American social worker

Julia I. Felsenthal (October 4, 1867 – November 21, 1954) was an American social worker based in Chicago. She was one of the founders of the National Council of Jewish Women.

== Early life ==
Felsenthal was born in Chicago, the daughter of rabbi Bernhard Felsenthal and Henrietta Blumenfeld Felsenthal. Both of her parents were born in Germany.

== Career ==
Felsenthal was a social worker and Jewish community leader, based in Chicago. In 1893 she served on the Jewish women's committee at the Columbian Exposition. She was one of the founders and leaders of the National Council of Jewish Women, president of the Chicago chapter of the Council of Jewish Women, and vice-president of the National Association of Jewish Social Workers. She was superintendent of the Sinai West Side Sabbath School, and taught correspondence courses through the Jewish Chautauqua Society.
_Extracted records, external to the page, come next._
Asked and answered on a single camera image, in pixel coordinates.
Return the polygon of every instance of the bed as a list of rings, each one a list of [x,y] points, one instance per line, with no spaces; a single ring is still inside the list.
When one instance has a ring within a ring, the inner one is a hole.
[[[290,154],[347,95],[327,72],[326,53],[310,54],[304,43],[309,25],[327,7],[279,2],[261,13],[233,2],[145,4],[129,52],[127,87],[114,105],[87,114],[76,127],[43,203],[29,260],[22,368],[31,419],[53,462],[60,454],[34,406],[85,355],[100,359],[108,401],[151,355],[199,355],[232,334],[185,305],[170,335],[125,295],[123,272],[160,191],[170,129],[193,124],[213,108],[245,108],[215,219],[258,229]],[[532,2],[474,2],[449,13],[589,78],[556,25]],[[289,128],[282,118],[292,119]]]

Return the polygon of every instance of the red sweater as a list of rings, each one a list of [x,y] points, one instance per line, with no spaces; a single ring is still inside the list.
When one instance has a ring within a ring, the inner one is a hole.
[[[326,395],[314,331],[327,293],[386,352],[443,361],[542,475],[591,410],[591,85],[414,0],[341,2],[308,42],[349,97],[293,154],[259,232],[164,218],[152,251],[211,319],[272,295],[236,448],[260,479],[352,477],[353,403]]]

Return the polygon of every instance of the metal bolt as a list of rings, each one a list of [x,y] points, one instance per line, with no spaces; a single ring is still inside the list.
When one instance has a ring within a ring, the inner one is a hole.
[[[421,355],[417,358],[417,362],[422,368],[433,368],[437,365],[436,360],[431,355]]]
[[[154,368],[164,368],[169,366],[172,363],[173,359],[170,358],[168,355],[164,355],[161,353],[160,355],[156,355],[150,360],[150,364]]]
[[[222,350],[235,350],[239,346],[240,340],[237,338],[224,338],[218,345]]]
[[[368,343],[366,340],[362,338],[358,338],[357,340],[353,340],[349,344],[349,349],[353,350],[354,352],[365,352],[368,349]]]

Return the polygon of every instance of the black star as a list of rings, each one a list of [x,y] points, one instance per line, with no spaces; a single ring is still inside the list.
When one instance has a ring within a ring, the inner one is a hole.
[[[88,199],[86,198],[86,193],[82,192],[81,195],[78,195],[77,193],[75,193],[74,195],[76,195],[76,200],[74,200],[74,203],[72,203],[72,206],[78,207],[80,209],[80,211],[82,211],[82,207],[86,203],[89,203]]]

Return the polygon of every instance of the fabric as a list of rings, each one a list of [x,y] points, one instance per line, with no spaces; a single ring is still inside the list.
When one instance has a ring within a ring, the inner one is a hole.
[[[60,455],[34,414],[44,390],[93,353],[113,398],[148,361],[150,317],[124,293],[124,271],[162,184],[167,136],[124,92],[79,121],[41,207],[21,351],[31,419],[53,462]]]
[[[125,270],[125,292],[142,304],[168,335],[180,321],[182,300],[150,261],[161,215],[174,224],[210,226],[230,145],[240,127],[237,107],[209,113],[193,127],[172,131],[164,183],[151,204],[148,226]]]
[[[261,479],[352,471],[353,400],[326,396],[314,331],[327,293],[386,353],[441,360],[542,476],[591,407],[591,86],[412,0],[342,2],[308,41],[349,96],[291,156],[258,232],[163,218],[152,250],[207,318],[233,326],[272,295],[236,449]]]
Felsenthal worked one summer at Hull House with Jane Addams. Much of her social work involved the diverse needs of Jewish immigrants. In 1914, she was superintendent of the Jewish Welfare Society in Minneapolis. In 1930 Felsenthal endorsed the Griffin Bill, which would have allowed qualified applicants for naturalization to take the oath of United States citizenship without denying their religious or philosophical reservations about "the lawfulness of war as a means of settling international disputes."

== Personal life ==
Felsenthal remained active with Jewish women's organizations in Chicago until the last year of her life. She died in 1954, aged 87 years, in Chicago.